For the word "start", copy every line of the material that includes it.

▼

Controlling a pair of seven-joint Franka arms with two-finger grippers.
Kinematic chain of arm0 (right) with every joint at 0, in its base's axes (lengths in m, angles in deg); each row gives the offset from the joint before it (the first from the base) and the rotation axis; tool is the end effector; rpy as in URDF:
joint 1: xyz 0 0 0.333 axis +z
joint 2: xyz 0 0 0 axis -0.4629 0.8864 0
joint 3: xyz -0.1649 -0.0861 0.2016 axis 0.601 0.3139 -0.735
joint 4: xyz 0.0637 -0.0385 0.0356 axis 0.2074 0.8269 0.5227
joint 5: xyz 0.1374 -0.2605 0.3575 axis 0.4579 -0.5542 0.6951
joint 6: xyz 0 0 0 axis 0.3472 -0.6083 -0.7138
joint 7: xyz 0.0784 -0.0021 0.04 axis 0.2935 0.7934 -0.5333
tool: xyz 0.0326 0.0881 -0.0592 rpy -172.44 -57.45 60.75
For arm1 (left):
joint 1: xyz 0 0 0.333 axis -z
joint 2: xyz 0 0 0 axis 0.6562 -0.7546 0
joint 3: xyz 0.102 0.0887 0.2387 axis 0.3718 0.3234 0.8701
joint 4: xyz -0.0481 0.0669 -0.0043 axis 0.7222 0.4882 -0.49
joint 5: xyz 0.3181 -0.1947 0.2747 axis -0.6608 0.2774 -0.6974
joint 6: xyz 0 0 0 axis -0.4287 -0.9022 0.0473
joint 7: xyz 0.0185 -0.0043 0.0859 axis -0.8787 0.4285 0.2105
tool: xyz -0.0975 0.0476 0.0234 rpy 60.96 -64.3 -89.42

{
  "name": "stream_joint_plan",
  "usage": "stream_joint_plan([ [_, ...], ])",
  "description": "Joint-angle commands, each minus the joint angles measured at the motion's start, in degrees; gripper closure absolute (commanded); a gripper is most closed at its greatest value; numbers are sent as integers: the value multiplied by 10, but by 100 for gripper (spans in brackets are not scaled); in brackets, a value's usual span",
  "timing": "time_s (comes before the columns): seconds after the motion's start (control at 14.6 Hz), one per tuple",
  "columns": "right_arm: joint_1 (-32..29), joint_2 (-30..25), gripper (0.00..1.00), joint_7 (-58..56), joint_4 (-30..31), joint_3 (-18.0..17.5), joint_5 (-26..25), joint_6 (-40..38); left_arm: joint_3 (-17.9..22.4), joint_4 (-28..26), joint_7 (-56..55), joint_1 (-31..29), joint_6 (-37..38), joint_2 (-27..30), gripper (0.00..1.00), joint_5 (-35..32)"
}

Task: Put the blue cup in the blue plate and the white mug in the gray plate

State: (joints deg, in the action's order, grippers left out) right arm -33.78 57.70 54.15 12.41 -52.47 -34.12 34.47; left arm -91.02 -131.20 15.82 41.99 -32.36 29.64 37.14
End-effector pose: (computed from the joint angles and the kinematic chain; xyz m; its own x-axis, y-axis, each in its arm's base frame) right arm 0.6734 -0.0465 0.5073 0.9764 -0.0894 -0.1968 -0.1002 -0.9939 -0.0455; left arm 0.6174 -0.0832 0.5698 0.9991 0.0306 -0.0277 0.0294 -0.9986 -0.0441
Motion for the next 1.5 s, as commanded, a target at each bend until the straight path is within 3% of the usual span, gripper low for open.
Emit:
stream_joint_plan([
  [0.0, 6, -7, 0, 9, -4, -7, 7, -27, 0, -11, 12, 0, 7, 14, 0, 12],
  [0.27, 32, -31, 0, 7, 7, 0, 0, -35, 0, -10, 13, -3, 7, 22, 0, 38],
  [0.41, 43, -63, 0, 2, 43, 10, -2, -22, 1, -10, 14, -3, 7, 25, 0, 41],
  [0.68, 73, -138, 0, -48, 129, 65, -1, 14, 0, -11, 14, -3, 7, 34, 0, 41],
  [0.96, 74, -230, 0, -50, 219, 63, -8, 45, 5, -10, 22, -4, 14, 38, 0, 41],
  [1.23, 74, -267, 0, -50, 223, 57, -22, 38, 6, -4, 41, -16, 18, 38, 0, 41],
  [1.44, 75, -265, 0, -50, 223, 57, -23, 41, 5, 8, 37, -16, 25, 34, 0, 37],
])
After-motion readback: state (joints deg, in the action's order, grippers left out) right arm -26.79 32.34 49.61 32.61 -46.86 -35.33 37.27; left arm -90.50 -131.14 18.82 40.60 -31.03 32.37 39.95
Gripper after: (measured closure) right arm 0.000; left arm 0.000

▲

_EXERCISE OUTPUT:_
  "description": "Joint-angle commands, each minus the joint angles measured at the motion's start, in degrees; gripper closure absolute (commanded); a gripper is most closed at its greatest value; numbers are sent as integers: the value multiplied by 10, but by 100 for gripper (spans in brackets are not scaled); in brackets, a value's usual span",
  "timing": "time_s (comes before the columns): seconds after the motion's start (control at 14.6 Hz), one per tuple",

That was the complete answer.